WHAT YOU ARE ASKED TO DO
The material below contains a line with "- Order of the" and a line with "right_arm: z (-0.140". Copy exactly those two lines and all lines between them.

------------------------------

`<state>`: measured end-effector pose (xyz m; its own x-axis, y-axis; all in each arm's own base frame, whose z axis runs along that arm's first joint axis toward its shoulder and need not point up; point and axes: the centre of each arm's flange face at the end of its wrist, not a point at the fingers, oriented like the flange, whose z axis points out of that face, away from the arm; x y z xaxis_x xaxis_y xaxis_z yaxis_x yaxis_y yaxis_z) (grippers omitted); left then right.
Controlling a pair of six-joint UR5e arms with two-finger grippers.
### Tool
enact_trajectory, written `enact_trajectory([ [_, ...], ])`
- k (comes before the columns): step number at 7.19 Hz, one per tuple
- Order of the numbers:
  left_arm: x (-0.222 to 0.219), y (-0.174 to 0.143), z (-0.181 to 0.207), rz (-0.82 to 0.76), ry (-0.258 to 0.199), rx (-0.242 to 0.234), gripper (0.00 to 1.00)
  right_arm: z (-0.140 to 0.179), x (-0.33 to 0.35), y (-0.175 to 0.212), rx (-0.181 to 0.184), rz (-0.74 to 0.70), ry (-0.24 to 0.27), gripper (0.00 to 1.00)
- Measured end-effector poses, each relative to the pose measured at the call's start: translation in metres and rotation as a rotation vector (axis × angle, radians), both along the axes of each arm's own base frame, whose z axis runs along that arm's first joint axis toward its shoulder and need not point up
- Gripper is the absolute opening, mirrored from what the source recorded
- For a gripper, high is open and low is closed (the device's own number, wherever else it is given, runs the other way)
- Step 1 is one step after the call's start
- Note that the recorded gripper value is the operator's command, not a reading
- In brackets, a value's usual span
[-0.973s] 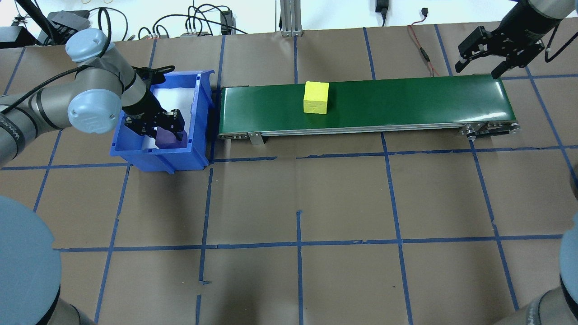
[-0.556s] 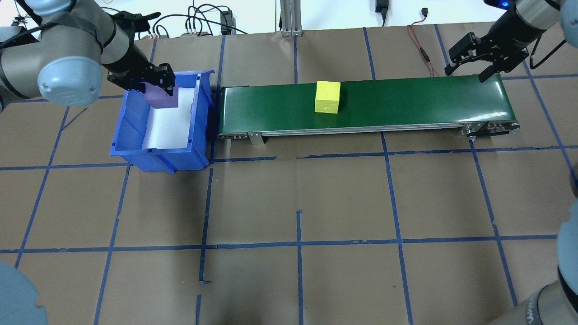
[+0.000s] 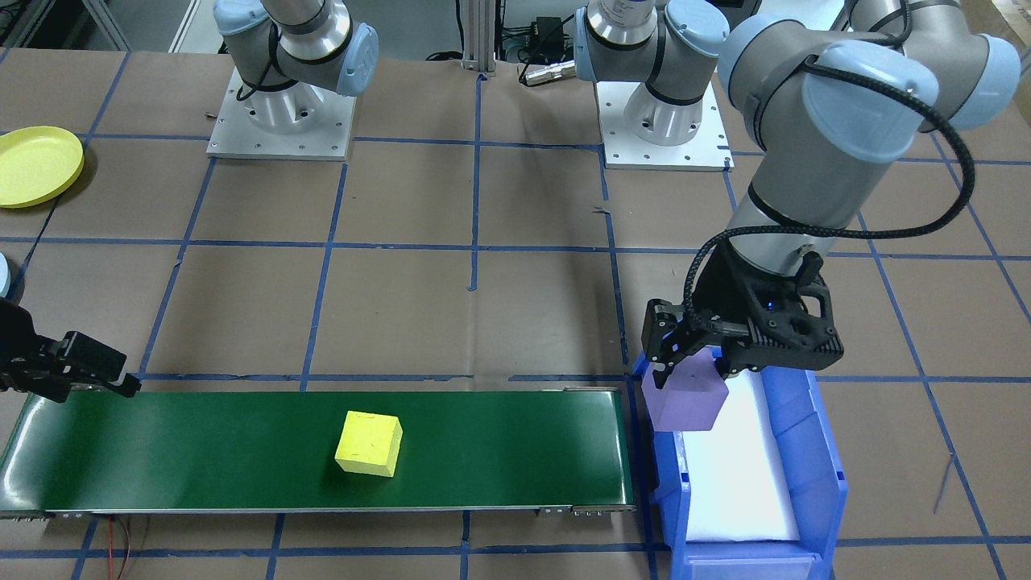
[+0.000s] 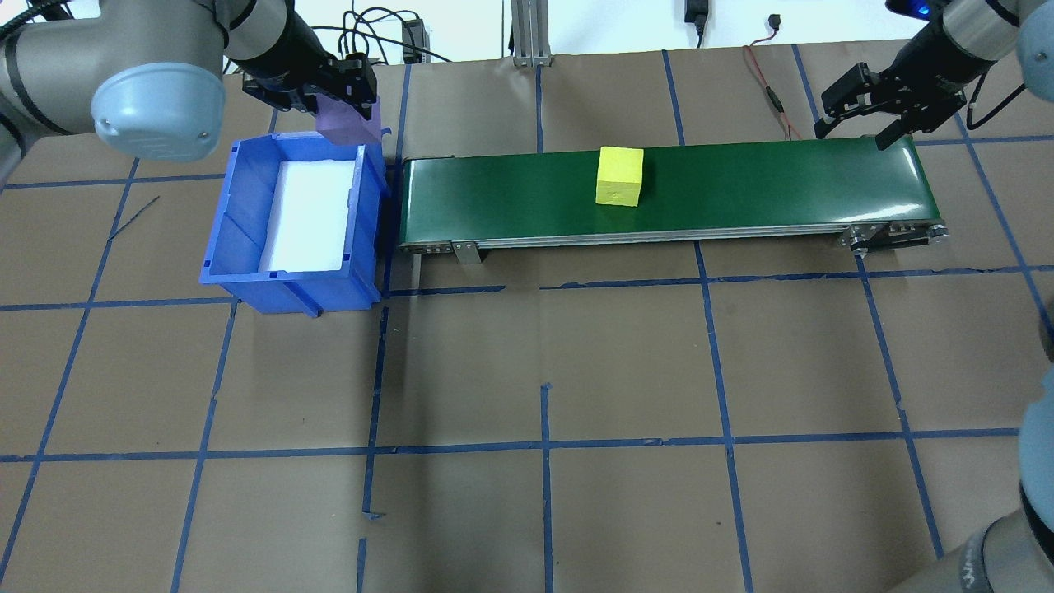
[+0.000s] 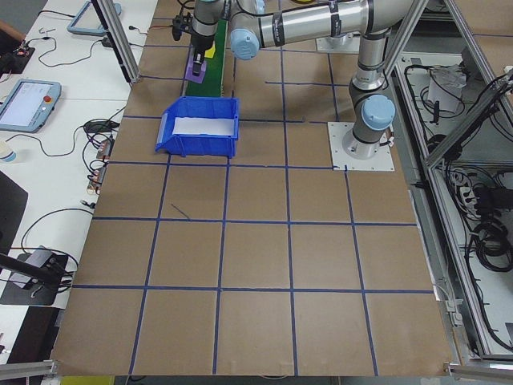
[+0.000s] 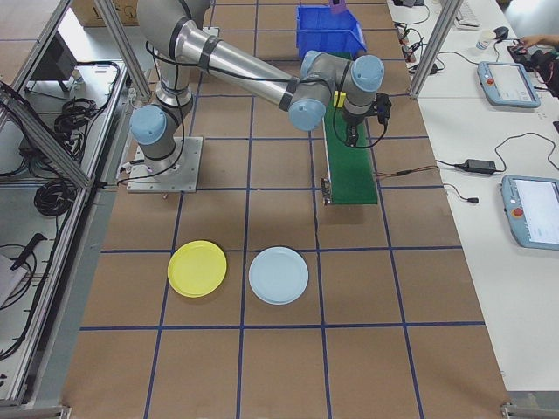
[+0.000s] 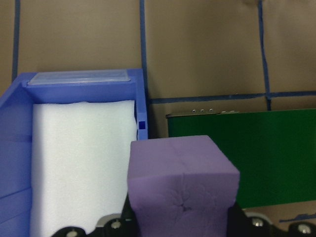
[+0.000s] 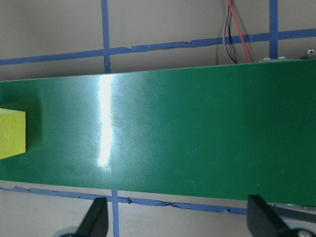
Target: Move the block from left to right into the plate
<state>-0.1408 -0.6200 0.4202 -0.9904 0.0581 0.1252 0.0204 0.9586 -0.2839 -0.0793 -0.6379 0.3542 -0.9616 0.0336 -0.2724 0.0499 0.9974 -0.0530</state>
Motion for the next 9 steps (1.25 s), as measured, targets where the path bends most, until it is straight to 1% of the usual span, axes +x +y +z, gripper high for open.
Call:
enact_trajectory([
  [1,-0.006,-0.008,-0.016,-0.005,0.009,0.002,0.45,-0.004,-0.011,0.003,0.007,-0.020,-0.005,1.00],
  [3,-0.023,-0.015,-0.047,-0.029,0.013,0.030,0.45,-0.009,-0.020,0.007,0.017,-0.035,-0.011,1.00],
  [5,-0.035,-0.019,-0.067,-0.044,0.013,0.056,0.45,-0.014,-0.020,0.009,0.023,-0.038,-0.018,1.00],
  [6,-0.037,-0.021,-0.073,-0.049,0.013,0.063,0.45,-0.015,-0.019,0.009,0.020,-0.037,-0.034,1.00],
  [7,-0.039,-0.024,-0.081,-0.055,0.015,0.065,0.45,-0.014,-0.016,0.007,-0.007,-0.015,-0.056,1.00],
  [8,-0.040,-0.028,-0.092,-0.058,0.020,0.068,0.56,-0.011,-0.015,0.004,-0.052,0.030,-0.063,1.00],
  [9,-0.040,-0.031,-0.102,-0.058,0.023,0.079,1.00,-0.011,-0.014,0.002,-0.085,0.058,-0.074,1.00],
])
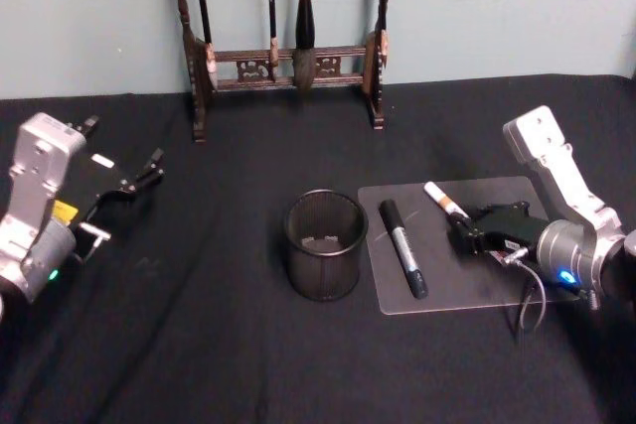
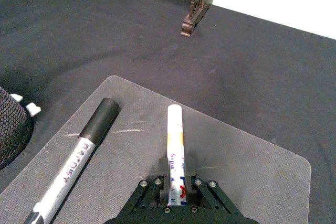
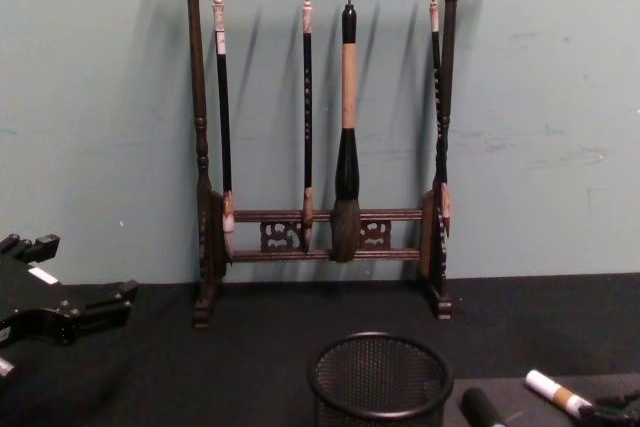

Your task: Pick up the water-based marker from the table and place it into the pen holder.

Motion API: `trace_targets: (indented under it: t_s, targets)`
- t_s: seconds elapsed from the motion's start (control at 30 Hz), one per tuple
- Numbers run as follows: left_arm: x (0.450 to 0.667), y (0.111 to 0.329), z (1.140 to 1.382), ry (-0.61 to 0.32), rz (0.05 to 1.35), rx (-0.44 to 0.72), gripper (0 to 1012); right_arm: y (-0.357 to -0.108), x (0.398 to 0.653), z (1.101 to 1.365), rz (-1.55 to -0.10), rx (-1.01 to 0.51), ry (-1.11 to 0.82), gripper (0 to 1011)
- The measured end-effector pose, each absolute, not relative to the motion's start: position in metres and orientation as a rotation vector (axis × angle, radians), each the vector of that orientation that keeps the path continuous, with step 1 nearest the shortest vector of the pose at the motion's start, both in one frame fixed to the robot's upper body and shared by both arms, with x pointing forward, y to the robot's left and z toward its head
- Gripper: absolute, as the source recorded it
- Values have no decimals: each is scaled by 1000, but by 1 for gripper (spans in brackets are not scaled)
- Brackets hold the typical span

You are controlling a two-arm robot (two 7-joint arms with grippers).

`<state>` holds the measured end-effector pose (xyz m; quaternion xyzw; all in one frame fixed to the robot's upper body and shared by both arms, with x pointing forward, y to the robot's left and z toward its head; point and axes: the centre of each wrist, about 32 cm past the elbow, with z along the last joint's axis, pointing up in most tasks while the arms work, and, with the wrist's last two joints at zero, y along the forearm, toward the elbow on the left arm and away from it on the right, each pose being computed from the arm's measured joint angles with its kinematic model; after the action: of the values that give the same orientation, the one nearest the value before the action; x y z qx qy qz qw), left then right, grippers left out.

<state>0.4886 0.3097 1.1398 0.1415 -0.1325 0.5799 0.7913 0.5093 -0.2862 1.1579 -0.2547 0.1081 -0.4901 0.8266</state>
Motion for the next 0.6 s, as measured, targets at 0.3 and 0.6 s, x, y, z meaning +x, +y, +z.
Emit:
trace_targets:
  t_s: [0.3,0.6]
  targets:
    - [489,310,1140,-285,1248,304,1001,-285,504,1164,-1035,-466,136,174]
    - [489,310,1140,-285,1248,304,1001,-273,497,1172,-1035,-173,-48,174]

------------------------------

SOLUTION FOR THIS EXERCISE
- Order of the numbers:
  left_arm: x (-0.222 to 0.219), y (-0.174 to 0.143), z (-0.181 to 0.207), rz (-0.82 to 0.76), ry (-0.258 to 0.199), rx (-0.242 to 0.234), gripper (0.00 to 1.00)
  right_arm: z (-0.140 to 0.179), x (-0.33 to 0.35), y (-0.175 to 0.212), rx (-0.181 to 0.184), rz (-0.74 to 0.70), ry (-0.24 to 0.27), gripper (0.00 to 1.00)

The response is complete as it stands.